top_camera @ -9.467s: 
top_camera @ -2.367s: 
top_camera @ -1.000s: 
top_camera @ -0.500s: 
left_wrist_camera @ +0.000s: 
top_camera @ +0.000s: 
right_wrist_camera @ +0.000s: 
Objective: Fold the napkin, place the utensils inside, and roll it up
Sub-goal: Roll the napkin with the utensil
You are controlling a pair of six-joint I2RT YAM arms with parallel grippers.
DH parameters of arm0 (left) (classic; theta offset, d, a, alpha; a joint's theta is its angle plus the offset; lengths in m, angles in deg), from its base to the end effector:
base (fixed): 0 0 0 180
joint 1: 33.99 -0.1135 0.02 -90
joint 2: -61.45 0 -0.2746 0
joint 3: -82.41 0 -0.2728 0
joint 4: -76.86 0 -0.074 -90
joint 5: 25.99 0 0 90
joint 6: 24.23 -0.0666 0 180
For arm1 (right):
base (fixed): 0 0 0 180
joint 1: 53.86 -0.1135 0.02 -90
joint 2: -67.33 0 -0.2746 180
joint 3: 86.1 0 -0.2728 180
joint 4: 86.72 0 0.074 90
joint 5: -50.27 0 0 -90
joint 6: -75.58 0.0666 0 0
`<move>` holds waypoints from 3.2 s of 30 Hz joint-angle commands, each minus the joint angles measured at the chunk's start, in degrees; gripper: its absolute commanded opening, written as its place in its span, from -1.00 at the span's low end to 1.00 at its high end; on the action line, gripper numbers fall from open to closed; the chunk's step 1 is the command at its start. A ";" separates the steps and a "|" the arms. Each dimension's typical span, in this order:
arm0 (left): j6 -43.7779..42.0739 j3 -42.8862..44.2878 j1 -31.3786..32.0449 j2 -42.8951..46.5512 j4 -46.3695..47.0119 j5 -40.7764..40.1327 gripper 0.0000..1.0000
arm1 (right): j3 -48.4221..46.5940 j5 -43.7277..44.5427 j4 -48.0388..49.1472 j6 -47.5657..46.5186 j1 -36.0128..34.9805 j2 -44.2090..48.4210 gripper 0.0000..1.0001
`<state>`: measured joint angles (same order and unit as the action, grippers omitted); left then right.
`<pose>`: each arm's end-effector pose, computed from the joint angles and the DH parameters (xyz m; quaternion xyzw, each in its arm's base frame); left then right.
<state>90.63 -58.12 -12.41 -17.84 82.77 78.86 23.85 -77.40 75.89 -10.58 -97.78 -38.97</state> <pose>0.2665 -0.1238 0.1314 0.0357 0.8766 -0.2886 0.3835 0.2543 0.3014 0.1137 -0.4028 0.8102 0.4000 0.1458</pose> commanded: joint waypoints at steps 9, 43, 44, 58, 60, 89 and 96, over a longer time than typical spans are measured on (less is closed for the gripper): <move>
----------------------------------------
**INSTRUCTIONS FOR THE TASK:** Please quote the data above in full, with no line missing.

**ANSWER FOR THE TASK:**
top_camera @ -9.467s: 
top_camera @ -2.367s: 
top_camera @ -1.000s: 
top_camera @ -0.500s: 
left_wrist_camera @ +0.000s: 
top_camera @ +0.000s: 
right_wrist_camera @ +0.000s: 
Objective: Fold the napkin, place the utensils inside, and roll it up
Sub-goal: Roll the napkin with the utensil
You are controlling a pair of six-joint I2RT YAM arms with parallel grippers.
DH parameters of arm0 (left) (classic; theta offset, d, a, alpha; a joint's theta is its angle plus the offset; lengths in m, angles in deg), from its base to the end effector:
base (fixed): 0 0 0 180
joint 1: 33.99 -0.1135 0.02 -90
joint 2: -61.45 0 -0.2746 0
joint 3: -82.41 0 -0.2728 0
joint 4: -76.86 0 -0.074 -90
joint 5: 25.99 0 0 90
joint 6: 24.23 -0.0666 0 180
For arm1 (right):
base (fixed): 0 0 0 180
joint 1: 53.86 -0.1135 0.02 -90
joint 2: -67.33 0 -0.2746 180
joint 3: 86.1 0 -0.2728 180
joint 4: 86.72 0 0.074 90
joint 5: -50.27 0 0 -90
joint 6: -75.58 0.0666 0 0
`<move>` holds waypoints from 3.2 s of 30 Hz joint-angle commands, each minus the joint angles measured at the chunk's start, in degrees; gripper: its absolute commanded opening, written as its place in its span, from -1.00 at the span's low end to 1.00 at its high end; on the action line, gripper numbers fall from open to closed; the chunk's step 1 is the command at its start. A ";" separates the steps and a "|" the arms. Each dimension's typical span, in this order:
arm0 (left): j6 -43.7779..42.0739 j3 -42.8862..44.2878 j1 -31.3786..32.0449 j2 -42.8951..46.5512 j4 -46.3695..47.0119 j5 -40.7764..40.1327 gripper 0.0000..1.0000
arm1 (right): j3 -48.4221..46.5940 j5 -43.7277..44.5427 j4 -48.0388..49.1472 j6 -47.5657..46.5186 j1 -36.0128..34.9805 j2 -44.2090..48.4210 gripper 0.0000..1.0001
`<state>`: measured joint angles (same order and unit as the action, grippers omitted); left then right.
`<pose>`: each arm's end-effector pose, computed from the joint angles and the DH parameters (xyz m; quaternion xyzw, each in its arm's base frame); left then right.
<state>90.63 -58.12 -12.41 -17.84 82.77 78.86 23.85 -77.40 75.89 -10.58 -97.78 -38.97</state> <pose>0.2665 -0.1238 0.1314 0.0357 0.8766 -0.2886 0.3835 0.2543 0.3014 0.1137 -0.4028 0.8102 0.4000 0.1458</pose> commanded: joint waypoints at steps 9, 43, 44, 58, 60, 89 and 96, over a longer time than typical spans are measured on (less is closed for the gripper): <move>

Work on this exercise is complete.